— What needs to be done —
The answer must be every line of the records in which the string "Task" appears.

— Material to process —

◆ ◆ ◆ ◆

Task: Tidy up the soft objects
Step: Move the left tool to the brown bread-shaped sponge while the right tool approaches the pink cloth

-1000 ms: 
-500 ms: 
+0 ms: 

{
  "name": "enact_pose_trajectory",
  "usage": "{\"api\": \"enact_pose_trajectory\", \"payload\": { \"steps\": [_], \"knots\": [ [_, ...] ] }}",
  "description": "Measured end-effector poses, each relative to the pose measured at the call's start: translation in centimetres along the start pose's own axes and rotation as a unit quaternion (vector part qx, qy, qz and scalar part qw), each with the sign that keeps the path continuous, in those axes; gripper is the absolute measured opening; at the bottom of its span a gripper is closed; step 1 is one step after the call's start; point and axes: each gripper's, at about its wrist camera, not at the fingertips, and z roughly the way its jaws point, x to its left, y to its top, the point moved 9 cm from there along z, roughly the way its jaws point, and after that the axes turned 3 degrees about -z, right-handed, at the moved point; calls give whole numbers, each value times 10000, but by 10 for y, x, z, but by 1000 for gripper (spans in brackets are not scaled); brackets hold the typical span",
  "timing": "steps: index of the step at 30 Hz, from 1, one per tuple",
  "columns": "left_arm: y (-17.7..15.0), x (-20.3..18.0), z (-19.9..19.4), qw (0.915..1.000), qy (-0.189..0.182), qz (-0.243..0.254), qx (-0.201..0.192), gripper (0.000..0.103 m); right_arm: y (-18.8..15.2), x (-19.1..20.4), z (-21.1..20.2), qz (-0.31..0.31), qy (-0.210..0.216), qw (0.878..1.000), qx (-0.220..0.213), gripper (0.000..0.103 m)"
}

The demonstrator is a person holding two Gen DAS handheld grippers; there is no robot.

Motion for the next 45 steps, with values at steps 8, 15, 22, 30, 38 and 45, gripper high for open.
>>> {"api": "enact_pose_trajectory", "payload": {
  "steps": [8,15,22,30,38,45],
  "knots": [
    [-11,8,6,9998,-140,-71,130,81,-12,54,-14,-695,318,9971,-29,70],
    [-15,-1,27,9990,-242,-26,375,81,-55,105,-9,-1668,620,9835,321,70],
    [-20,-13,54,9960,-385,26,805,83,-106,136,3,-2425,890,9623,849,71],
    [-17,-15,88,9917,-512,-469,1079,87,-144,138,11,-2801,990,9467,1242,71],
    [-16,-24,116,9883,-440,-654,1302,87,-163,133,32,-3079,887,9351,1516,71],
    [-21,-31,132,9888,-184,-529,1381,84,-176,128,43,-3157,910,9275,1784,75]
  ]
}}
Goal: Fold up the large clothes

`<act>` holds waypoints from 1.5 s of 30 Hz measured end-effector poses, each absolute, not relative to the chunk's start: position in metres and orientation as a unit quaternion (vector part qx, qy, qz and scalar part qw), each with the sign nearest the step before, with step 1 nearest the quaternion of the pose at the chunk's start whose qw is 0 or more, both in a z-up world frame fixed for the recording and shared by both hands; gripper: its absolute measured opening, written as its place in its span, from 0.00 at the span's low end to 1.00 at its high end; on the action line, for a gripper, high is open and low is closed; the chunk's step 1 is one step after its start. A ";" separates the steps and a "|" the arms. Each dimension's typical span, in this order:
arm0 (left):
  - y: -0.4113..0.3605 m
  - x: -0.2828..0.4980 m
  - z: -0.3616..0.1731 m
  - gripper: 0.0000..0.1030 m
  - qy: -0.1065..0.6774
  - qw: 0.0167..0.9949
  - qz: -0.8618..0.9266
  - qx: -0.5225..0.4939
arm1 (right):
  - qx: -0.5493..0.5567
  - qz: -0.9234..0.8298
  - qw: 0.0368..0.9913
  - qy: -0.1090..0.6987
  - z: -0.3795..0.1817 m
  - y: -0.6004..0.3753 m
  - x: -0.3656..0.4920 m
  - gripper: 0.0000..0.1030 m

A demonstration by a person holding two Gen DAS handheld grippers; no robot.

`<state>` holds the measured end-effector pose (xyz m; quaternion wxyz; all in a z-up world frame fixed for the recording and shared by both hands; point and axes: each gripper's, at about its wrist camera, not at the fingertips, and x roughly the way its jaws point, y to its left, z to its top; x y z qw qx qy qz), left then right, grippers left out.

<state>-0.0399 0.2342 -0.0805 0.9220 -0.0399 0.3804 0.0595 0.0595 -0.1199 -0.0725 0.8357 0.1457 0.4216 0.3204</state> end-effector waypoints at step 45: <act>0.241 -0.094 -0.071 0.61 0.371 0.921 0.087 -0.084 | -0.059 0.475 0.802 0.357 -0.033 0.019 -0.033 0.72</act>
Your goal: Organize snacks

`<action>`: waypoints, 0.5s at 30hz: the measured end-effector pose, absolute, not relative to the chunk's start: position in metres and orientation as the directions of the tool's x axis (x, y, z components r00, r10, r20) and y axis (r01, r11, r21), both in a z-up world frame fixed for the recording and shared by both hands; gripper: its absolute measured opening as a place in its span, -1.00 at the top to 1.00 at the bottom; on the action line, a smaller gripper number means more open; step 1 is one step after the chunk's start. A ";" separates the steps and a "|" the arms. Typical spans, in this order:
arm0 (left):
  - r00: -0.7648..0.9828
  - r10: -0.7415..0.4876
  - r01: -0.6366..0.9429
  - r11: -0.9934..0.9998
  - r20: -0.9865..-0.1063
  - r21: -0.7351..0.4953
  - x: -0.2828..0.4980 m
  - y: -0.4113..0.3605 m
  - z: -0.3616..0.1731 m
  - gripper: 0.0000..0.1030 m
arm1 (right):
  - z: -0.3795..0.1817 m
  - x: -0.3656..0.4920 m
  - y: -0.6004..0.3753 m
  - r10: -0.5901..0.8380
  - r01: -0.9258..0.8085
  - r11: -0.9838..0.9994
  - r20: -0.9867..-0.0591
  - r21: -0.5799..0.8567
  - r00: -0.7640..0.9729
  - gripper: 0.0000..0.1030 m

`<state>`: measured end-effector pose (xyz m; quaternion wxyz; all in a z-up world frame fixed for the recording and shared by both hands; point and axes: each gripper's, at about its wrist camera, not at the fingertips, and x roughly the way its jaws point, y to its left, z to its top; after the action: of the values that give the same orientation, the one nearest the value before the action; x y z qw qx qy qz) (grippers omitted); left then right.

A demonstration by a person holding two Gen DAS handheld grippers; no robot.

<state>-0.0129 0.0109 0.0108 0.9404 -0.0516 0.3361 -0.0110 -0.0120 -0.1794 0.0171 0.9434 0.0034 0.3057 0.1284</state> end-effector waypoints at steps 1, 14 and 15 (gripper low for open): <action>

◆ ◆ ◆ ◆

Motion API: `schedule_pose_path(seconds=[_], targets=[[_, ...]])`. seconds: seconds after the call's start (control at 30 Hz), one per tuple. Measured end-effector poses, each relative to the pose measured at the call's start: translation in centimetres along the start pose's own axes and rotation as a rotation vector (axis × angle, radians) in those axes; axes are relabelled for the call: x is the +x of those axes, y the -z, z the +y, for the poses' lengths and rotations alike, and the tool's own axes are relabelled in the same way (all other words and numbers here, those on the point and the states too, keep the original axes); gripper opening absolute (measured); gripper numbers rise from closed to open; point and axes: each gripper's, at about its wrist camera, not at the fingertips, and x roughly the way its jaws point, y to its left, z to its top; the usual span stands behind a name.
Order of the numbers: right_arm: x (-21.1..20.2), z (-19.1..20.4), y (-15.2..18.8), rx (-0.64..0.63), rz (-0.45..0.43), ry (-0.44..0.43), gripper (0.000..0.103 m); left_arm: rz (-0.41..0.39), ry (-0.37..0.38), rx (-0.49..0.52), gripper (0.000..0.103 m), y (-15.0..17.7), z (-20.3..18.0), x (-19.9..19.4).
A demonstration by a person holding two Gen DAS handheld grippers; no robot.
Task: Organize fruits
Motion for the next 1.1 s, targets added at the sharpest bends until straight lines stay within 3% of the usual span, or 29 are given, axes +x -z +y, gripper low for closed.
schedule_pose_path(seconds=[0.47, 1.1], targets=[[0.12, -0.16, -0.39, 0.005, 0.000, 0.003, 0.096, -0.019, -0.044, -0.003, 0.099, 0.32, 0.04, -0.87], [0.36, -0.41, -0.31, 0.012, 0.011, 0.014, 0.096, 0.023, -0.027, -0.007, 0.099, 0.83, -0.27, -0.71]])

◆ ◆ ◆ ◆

— Written response —
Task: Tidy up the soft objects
Task: Organize fruits

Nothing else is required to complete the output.